Sensu Aggregates

Sensu has really evolved into a first class monitoring tool, and the main reason for this is in part due to its flexibility and being able to solve monitoring problems in a way that suits you. Up until this point at $employer, we’ve mainly made use of sensu checks that run locally on the client they’re registered to (referred to from here as “standalone mode”) and this accounts for probably 85% of the monitoring checks that we run. It’s the usually mix of disk space and “is this service running” and of course, the right place to run these checks is directly on the client.

As previously mentioned, we use Puppet to distribute these checks, and the puppet-sensu module makes this easy, you simply define a check using the sensu::check defined type:

  ::sensu::check { 'check_something':
    ensure     => 'present',
    command    => '/my/command.rb',
    standalone => true,
  }

A big driver for making this easy has been yelp’s monitoring_check module puppet module, which is a defined type wrapper around the ::sensu::check type which sets up some sane defaults for you and incorporates some things like sending alerts to different teams, assuming you make use of their sensu handlers as well.

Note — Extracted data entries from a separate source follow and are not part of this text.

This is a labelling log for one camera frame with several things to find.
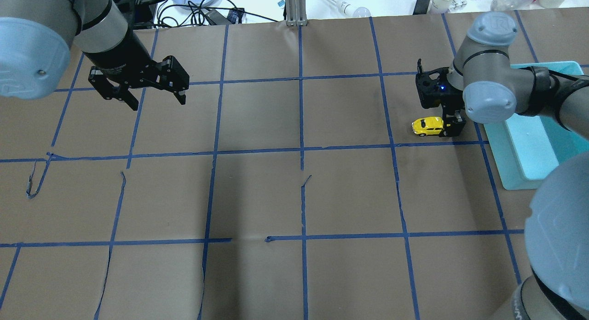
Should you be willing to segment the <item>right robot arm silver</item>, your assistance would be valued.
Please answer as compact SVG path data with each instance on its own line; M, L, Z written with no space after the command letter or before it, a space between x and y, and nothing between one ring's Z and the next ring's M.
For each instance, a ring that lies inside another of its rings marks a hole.
M514 114L551 117L588 138L588 77L543 66L511 67L508 49L518 34L509 14L477 16L454 57L450 84L467 116L503 122ZM525 221L531 275L490 316L492 320L588 318L588 153L553 169L537 188Z

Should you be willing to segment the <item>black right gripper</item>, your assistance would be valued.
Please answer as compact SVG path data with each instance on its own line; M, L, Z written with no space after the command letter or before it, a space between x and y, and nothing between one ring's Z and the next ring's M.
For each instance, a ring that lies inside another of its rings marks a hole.
M463 115L464 102L462 99L444 99L442 106L443 127L439 137L458 137L461 135L466 119Z

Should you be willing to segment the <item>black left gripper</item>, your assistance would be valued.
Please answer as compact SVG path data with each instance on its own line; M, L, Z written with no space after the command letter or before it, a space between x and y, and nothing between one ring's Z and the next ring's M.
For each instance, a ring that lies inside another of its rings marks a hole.
M138 69L125 66L118 75L108 75L92 66L88 81L105 100L122 100L132 111L138 111L139 100L130 89L153 87L168 91L174 94L179 104L186 105L190 77L175 56L166 56L162 62L150 61Z

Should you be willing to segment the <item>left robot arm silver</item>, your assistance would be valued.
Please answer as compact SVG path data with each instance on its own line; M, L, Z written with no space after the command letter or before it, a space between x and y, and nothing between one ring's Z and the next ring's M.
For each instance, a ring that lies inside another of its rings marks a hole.
M36 100L54 92L72 46L93 63L88 81L103 99L136 111L131 89L153 87L186 103L187 71L174 56L155 62L114 0L1 0L1 96Z

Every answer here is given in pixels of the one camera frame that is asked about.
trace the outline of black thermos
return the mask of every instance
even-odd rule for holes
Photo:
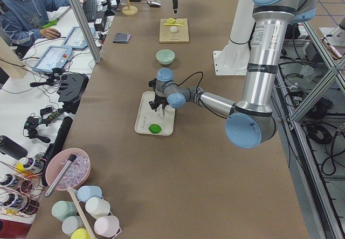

Yelp mainly uses standalone checks, but to solve the problem of monitoring remote more complex services like clusters and remote services, they’ve taken an interesting approach. They’ve written some custom monitoring checks with actually dip into the redis datastore for sensu to collect aggregates for each check and then return the result, and they’ve also written a monitoring check which will check server side components and manually lock between sensu servers. You can see their examples in their fleet_check, check-cluster and the check_server_side checks.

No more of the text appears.